Mariana de Melo Maya Gomes, destaca a importância da doação de sangue na recuperação do filho
Além da necessidade constante de doadores, Mariana destaca a importância de ampliar a divulgação sobre a doação de sangue e o cadastro de doadores de medula óssea.
“Eu só descobri como funcionava o cadastro para doação de medula quando meu filho recebeu o diagnóstico. Infelizmente, já não tinha mais idade para me cadastrar. Talvez eu pudesse ajudar alguém, mas faltou informação. Por isso, esse assunto precisa ser divulgado para que mais pessoas conheçam e possam contribuir.”
Vanessa Fireman reforça que a doação de sangue deve ser um compromisso permanente da sociedade, já que a necessidade dos pacientes existe durante todo o ano.
“Os estoques costumam diminuir em períodos de férias e feriados, mas os pacientes continuam precisando de sangue todos os dias. Além de doar regularmente, cada pessoa pode incentivar familiares e amigos a fazerem o mesmo.”
A assistente social lembra ainda que uma única bolsa de sangue pode beneficiar mais de um paciente, já que ela é fracionada em diferentes componentes, como hemácias, plaquetas e plasma, utilizados conforme a necessidade clínica de cada pessoa.

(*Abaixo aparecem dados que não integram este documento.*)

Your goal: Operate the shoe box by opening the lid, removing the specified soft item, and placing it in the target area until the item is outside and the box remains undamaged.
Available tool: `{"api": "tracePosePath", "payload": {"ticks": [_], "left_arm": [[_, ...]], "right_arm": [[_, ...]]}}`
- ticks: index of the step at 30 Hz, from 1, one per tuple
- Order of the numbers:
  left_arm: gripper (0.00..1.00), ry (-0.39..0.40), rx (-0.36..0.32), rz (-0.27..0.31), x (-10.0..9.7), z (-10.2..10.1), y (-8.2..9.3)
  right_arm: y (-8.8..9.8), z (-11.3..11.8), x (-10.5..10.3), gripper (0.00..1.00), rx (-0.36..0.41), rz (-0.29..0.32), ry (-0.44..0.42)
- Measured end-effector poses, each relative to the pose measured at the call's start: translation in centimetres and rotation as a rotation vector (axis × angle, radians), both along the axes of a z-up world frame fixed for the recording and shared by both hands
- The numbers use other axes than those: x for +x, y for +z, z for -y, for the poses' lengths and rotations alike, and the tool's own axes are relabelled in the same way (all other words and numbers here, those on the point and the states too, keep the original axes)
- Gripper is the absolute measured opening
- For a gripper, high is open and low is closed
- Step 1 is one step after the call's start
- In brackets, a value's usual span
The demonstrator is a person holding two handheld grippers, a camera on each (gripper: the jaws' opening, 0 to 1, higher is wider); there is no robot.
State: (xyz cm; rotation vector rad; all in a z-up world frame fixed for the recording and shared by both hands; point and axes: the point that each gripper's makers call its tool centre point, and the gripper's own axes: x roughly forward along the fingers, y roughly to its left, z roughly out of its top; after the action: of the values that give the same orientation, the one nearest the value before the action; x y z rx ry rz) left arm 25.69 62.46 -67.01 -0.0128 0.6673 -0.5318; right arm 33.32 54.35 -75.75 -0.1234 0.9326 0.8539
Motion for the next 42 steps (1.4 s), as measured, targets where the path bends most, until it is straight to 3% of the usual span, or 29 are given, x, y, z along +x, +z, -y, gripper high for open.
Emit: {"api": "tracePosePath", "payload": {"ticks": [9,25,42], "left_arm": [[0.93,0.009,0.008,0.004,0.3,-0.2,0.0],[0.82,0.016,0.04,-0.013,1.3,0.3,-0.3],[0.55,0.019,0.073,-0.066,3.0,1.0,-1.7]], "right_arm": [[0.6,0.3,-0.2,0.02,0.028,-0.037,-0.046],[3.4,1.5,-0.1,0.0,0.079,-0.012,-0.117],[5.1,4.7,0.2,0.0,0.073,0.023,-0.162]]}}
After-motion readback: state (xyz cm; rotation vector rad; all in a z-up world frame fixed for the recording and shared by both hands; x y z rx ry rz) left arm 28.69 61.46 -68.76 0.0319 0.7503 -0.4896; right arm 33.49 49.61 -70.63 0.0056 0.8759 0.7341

Podem doar sangue pessoas em boas condições de saúde, entre 18 e 69 anos (desde que a primeira doação tenha ocorrido antes dos 60 anos), com peso mínimo de 55 quilos e documento oficial com foto. Antes da coleta, todos os candidatos passam por uma avaliação clínica para garantir a segurança de doadores e receptores.
Ao incentivar a doação voluntária, a Santa Casa de Maceió reforça que um gesto de solidariedade pode representar a continuidade do tratamento, mais qualidade de vida e esperança para crianças que enfrentam o câncer e para suas famílias.
SANTA CASA 175 ANOS – Em setembro, a Santa Casa de Maceió celebra 175 anos de fundação. Reconhecida como um dos maiores complexos hospitalares de Alagoas, a instituição foi recertificada em 2026, com o selo internacional Qmentum Diamante, reconhecimento que atesta a excelência em qualidade assistencial e segurança do paciente.
O complexo reúne unidades como a Santa Casa Farol, a Santa Casa Nossa Senhora da Guia e a Santa Casa Cancer Center, referência no diagnóstico e tratamento oncológico no estado, além de oferecer ambulatórios, pronto atendimento 24 horas, centro de diagnósticos, unidades de terapia intensiva, e cirurgias de alta complexidade.